Ann meneaba la cabeza y lo miraba como si estuviese loco. Un saboteador chalado. Según como él lo veía era como si la sartén le dijese al cazo no te acerques que me tiznas. Él le sostuvo la mirada con determinación. Cuando ella cortó la comunicación, se encogió de hombros y llamó a los bogdanovistas.

—Los rojos tienen un catálogo de todos los objetos en orbita alrededor de Marte. Por tanto necesitamos sistemas de seguimiento superficie-espacio. Spencer ayudará. Silos ecuatoriales. Agujeros de transición abandonados. ¿Comprenden?

Ellos dijeron que sí. No hacía falta ser un científico de cohetes.
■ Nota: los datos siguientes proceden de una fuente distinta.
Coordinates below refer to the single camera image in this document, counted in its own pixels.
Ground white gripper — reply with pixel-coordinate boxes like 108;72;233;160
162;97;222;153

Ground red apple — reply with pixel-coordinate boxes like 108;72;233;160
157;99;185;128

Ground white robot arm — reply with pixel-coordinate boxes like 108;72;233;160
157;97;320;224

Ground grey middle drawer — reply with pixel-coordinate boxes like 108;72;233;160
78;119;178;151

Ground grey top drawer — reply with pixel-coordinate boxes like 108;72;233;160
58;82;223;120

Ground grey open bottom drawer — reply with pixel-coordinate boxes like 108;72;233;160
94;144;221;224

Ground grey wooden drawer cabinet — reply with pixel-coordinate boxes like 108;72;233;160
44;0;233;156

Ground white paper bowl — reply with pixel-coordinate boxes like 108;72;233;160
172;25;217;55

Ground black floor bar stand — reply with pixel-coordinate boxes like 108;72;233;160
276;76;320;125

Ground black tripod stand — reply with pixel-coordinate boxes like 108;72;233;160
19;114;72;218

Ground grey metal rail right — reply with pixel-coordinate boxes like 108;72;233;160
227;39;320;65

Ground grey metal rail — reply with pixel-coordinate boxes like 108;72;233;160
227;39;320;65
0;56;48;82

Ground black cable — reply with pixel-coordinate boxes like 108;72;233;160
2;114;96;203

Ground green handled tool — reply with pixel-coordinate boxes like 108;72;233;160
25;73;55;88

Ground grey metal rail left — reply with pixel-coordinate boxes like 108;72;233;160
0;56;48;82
Y la situación se agravaba, no serían aplastados desde el espacio.

Un tiempo después, Sax no estaba seguro de cuánto, Peter apareció en la pequeña pantalla del rover-roca que Desmond le había prestado.
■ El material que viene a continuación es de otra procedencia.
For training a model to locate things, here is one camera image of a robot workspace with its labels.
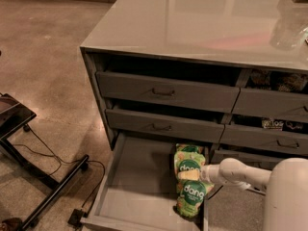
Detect top right grey drawer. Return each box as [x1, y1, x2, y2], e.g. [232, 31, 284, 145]
[233, 89, 308, 123]

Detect top left grey drawer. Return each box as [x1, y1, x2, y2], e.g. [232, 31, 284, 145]
[96, 72, 239, 113]

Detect grey drawer cabinet counter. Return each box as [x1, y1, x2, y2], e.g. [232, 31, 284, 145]
[81, 0, 308, 160]

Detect black power adapter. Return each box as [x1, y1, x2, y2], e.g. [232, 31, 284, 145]
[67, 209, 85, 227]

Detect black rolling stand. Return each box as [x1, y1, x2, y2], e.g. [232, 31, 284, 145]
[0, 92, 90, 231]

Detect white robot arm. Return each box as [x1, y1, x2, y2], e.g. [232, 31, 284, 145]
[177, 158, 308, 231]

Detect snacks in middle right drawer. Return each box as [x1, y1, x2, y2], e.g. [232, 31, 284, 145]
[262, 118, 304, 132]

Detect black power strip cable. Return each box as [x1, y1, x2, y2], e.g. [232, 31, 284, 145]
[207, 185, 224, 200]

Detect green rice chip bag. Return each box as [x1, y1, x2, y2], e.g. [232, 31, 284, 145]
[174, 151, 206, 193]
[176, 180, 214, 218]
[175, 143, 204, 154]

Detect middle left grey drawer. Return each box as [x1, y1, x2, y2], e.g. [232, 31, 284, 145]
[105, 109, 224, 142]

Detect bottom right grey drawer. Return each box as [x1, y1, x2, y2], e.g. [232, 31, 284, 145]
[210, 148, 287, 171]

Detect open bottom left drawer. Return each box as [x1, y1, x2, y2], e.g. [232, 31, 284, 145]
[81, 133, 209, 231]

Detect white power strip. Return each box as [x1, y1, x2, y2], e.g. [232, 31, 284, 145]
[246, 186, 266, 195]

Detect middle right grey drawer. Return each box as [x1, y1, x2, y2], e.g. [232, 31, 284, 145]
[220, 125, 308, 155]

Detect thin black floor cable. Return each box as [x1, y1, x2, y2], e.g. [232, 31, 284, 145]
[13, 125, 107, 210]

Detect grey drawer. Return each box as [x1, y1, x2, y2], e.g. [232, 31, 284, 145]
[96, 72, 239, 113]
[220, 125, 308, 155]
[210, 148, 287, 171]
[233, 89, 308, 123]
[105, 109, 224, 142]

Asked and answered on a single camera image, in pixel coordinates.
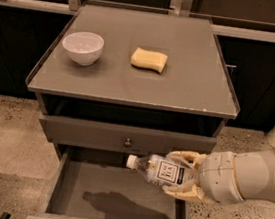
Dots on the round brass drawer knob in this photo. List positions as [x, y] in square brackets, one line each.
[127, 143]

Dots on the open middle drawer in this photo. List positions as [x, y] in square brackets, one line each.
[91, 184]

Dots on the grey drawer cabinet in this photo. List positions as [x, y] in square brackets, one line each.
[193, 95]

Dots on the clear plastic water bottle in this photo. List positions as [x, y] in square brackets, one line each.
[161, 171]

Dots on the small black object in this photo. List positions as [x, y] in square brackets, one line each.
[5, 215]

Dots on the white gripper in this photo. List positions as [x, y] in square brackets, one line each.
[217, 176]

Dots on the closed top drawer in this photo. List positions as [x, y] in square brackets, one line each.
[105, 136]

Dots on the white ceramic bowl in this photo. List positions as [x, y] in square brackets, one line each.
[83, 48]

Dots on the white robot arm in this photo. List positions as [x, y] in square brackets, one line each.
[255, 173]

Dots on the yellow sponge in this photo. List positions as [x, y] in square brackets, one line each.
[151, 60]
—Sax, estoy en contacto con algunos amigos que trabajan en el ascensor, y como Deimos está acelerando, la oscilación del cable para esquivarlo está desfasada. Parece que en el próximo paso orbital chocará contra el ascensor, pero mis amigos no consiguen que la IA de navegación del cable les responda. Al parecer está reforzada para evitar las entradas desde el exterior, para evitar los sabotajes, ya sabes, y no consiguen introducir el dato de que Deimos ha cambiado de velocidad. ¿Tienes alguna sugerencia?
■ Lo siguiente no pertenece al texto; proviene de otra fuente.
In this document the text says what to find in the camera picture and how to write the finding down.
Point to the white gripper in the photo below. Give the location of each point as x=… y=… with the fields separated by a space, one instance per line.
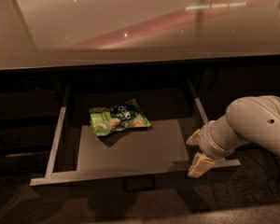
x=207 y=141

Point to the dark drawer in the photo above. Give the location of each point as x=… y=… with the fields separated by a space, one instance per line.
x=82 y=164
x=30 y=104
x=31 y=162
x=33 y=136

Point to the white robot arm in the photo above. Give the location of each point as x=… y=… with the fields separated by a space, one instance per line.
x=247 y=120

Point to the green snack bag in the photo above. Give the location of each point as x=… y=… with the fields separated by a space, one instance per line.
x=107 y=120

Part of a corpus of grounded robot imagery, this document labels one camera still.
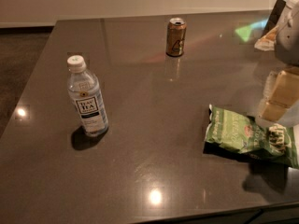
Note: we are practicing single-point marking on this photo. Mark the clear plastic tea bottle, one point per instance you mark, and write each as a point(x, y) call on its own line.
point(85, 93)

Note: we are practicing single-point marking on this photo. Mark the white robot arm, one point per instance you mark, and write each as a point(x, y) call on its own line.
point(283, 39)

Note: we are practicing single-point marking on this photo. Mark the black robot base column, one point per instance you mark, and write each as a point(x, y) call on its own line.
point(274, 16)

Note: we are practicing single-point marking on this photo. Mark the green chip bag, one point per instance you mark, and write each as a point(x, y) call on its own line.
point(241, 135)

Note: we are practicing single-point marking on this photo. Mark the gold soda can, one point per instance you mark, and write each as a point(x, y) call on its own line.
point(176, 31)
—Dejen que lo descubra por sí misma.

—¿Cómo?

—Introdúzcanle los datos sobre Deimos. Está obligada a aceptarlos. Y está programada para evitar la colisión. Confíen en ella.

—¿Que confiemos en ella?

—Bien, hablen con ella.

—Lo estamos intentando, Sax. Pero el programa antisabotaje está muy reforzado.

—La IA programa las oscilaciones para evitar a Deimos. Mientras eso esté en su lista de objetivos, estarán a salvo. Sólo proporciónenle los datos.

—De acuerdo. Lo intentaremos.

Era de noche y Sax salió. Vagaba en la oscuridad, bajo la inmensa pared del Gran Acantilado, justo al norte del punto donde Kasei Vallis irrumpía. Sei significaba «estrella» en japonés, y ka «fuego». Estrella de fuego. Ocurría lo mismo con el chino: huo era la sílaba que los japoneses pronunciaban ka, y hsing, sei. Una palabra china, Huo Hsing, «estrella de fuego», ardiendo en el cielo. Ellos decían que Ka era el nombre que el pequeño pueblo le daba. Vivimos sobre fuego. Sax estaba plantando semillas, enterrando apenas las pequeñas nueces duras en la arena del abismo. Johnny Fireseed [1]. Deimos ardía en el sur meridional, perdiendo lentamente su curso entre las estrellas, deslizándose hacia el oeste con paso lento, ahora empujado por el diminuto cometa que ardía en su borde oriental. El ascensor que subía desde Tharsis era invisible; quizás el nuevo Clarke era una de las estrellas menores en el cielo sudoccidental, era imposible decirlo. Pateó una roca sin querer, se inclinó y plantó otra semilla. Cuando terminase con las semillas, le quedarían unos brotes de un nuevo liquen por distribuir. Una especie chasmoendolítica, muy resistente, de propagación rápida, que bombeaba oxígeno a buen ritmo, con un índice superficie-volumen muy alto. Muy seco.